Deep Reinforcement Learning for Vehicle Control based on Segmentation

9 min readFeb 25, 2021

Author: Márton Tim

In Deep Reinforcement Learning (DRL), convergence and low performance of the resulting agent is often an issue that just intensifies as the problem becomes increasingly complex and complicated. This is one reason why end-to-end applications of DRL might become soon outperformed by solutions tackling the original problem by breaking it down into smaller, meaningful subtasks.

In the last semester, I have worked on a solution for a robust, obstacle-avoiding lane follower agent that was using segmentation to simplify observations. The idea, motivation and details of my solution will all be discussed below, so keep on reading :)

The concept

As it was stated in the intro, the end-to-end application of DRL might have issues grasping the fine details of a problem in case its complexity is beyond a reasonable limit. If we were to develop an automated driving software based on a camera stream without ML, we surely would not experiment directly linking pixel values to control output. This would go against our own intuition and hierarchical view of the world, where everything consists of smaller pieces just as anything might be a building block of something greater.

Instead, we would tackle the problem in much smaller, meaningful pieces where individual parts have a clear aim within the context of the main application. For instance, in the driving problem, we could separate concerns as observation processing and lane-keeping are two distinct functionalities within the application. That makes them easier to develop and we can hope for realistically better performance.

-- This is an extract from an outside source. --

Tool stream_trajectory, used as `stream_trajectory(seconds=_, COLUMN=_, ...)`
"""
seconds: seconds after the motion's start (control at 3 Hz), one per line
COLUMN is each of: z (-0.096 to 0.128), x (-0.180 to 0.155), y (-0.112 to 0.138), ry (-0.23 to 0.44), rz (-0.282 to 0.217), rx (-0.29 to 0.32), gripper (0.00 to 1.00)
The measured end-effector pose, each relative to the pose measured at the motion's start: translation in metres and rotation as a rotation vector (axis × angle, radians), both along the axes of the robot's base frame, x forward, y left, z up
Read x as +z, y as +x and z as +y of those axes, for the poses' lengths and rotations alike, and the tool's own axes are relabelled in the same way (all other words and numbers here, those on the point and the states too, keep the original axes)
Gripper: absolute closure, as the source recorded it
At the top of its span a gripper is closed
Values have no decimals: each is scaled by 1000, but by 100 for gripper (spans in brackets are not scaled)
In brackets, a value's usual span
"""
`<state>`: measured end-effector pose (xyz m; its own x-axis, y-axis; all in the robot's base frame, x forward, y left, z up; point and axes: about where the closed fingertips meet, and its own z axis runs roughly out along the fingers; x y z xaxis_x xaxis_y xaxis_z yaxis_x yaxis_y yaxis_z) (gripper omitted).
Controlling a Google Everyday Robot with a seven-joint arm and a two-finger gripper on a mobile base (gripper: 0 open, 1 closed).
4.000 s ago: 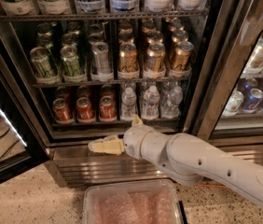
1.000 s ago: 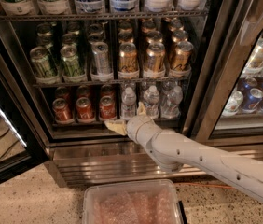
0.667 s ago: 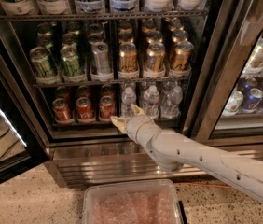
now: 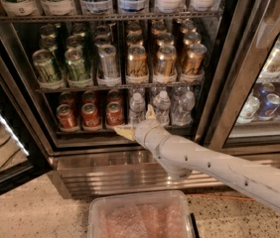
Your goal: Pick water bottle from bottom shelf of fridge
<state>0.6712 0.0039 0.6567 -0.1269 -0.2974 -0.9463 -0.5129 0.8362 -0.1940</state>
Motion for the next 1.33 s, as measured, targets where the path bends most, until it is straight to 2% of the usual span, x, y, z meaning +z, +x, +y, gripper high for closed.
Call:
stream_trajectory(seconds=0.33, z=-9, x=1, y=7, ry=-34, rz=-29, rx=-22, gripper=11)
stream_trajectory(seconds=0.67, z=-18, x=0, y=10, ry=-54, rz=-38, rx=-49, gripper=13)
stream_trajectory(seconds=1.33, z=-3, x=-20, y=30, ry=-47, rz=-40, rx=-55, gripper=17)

So this is exactly what we should aim for with ML, as well. Therefore I, along with my supervisors Róbert Moni and Márton Szemenyei, was working on a solution, where the observation was reduced to a right lane segmented image, on top of which a DRL agent was trained. It also featured a simulator-to-real transfer learning situation, as I was working in the Duckietown ecosystem and wanted to make use of its simulator, called Gym-Duckietown.

Domain-independent Segmentation Network Training

The first step was the robust processing of input images in order to create an environment-independent abstraction of measurements. This would not only allow the agent to learn from an already domain-invariant input, but also lighten the complexity of tasks by making use of separating purposes within the processing pipeline, as discussed above.

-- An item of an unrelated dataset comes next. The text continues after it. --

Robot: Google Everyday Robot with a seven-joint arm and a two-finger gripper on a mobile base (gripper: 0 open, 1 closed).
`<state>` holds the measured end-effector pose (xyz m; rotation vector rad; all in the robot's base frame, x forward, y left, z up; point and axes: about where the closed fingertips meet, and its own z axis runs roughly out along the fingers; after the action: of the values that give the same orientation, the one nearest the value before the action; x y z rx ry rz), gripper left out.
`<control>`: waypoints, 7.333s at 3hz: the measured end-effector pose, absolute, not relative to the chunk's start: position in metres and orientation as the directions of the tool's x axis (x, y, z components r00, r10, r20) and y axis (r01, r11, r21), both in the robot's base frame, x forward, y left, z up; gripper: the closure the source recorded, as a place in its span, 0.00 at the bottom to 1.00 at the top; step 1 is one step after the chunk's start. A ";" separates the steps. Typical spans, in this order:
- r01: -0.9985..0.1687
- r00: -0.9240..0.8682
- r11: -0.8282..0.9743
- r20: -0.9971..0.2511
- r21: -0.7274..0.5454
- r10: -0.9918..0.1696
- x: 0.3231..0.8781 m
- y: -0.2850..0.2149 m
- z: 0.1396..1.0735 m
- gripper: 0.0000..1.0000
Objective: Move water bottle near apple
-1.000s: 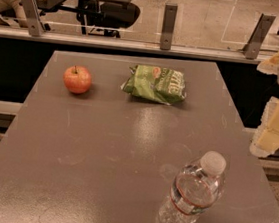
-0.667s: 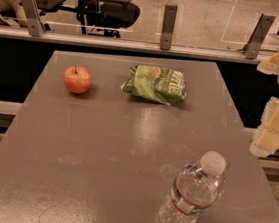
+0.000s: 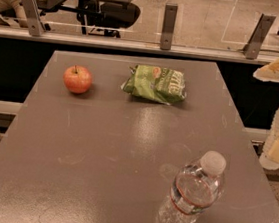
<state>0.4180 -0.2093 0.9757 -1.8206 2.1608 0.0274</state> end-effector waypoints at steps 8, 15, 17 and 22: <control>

We used a modified version of Gym-Duckietown, where the added functionalities included right-lane labelled observation generation, and recording drive runs manually in parallel with labelled camera images. For a start, only right lane areas were targeted, as for the initial solution a robust lane follower agent was our goal. We recorded about 55 drive runs covering different maps, obstacle setups and other randomized parameters, which resulted in 11,500 simulator images. Parameter randomization was a form of domain randomization, which we hoped would help in creating a robust tool against domain-specific features when training a segmentation network solely on simulator images.

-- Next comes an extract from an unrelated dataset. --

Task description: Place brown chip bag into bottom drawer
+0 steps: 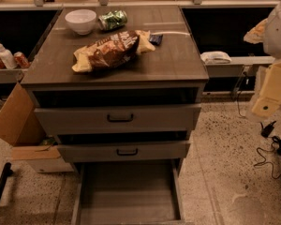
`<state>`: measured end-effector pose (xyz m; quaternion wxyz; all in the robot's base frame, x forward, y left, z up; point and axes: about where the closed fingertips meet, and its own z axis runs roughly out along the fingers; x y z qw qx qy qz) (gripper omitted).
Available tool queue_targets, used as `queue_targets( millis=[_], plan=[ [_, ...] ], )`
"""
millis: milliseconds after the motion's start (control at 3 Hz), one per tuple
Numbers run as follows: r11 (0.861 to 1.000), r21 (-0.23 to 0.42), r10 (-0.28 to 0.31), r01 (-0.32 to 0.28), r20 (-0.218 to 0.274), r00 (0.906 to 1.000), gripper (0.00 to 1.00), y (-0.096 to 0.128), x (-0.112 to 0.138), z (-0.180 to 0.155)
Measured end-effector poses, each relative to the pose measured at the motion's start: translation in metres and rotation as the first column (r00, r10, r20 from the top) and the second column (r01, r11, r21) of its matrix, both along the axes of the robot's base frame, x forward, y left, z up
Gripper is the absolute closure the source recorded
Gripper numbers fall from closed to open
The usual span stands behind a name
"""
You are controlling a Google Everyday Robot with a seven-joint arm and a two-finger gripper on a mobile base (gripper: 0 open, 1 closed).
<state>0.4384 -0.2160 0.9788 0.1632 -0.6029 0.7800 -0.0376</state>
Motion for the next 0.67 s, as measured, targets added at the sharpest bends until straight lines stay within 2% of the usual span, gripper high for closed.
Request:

An example of a simulator image and its label.

We also wanted to apply domain adaptation techniques to increase performance in the target domain (the real environment), however, first we needed a basis of comparison. It ended up being training on the source domain data set(the simulator images), without any information from the real domain.

However, this did not stop us from applying a bunch of tricks and tweaks in the training process. First, data augmentation was used excessively to prepare our network for a different type of anomalies (HSV-shifting, random cropping, noise or motion-like blur). Another technique employed was cyclical learning rate scheduling for avoiding local minima. After training a Fully Convolutional DenseNet (FC-DenseNet) three and a half cycles using AdamW optimizer and L2 regularization, the result was truly promising, with over 95 IoU achieved on real images. Despite the high IoU, in an empirical evaluation using real videos, it was evidently lacking in prediction stability and accuracy.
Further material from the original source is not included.